Problem details => For each line below, print it again exactly as shown.

Given data =>
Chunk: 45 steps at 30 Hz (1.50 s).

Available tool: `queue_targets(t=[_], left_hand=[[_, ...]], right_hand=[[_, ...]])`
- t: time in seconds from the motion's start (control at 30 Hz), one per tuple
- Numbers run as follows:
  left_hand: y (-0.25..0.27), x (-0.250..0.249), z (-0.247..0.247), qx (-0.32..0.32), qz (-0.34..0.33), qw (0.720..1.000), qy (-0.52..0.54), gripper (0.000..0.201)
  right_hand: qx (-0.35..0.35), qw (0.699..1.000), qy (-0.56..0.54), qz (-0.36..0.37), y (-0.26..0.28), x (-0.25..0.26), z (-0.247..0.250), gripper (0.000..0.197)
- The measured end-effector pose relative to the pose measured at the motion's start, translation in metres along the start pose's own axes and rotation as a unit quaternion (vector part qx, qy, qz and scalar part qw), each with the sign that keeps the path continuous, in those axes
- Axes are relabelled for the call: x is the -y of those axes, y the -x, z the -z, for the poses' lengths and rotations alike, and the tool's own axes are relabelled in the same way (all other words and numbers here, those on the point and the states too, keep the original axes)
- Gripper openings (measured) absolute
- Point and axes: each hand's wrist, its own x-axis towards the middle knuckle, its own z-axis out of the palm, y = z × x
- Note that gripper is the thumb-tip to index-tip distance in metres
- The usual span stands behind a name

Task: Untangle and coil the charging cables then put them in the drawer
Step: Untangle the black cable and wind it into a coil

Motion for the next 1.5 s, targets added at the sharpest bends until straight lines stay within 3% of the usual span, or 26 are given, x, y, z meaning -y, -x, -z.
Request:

Exercise result =>
Chunk: 45 steps at 30 Hz (1.50 s).

Available tool: `queue_targets(t=[_], left_hand=[[_, ...]], right_hand=[[_, ...]])`
- t: time in seconds from the motion's start (control at 30 Hz), one per tuple
- Numbers run as follows:
  left_hand: y (-0.25..0.27), x (-0.250..0.249), z (-0.247..0.247), qx (-0.32..0.32), qz (-0.34..0.33), qw (0.720..1.000), qy (-0.52..0.54), gripper (0.000..0.201)
  right_hand: qx (-0.35..0.35), qw (0.699..1.000), qy (-0.56..0.54), qz (-0.36..0.37), y (-0.26..0.28), x (-0.25..0.26), z (-0.247..0.250), gripper (0.000..0.197)
- The measured end-effector pose relative to the pose measured at the motion's start, translation in metres along the start pose's own axes and rotation as a unit quaternion (vector part qx, qy, qz and scalar part qw), each with the sign that keeps the path continuous, in those axes
- Axes are relabelled for the call: x is the -y of those axes, y the -x, z the -z, for the poses' lengths and rotations alike, and the tool's own axes are relabelled in the same way (all other words and numbers here, those on the point and the states too, keep the original axes)
- Gripper openings (measured) absolute
- Point and axes: each hand's wrist, its own x-axis towards the middle knuckle, its own z-axis out of the palm, y = z × x
- Note that gripper is the thumb-tip to index-tip distance in metres
- The usual span stands behind a name

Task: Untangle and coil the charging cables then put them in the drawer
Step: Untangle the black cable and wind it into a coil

Motion for the next 1.5 s, targets added at the sharpest bends until straight lines stay within 3% of the usual span, or 26 are given, x, y, z meaning -y, -x, -z.
Request:

The answer requires no additions.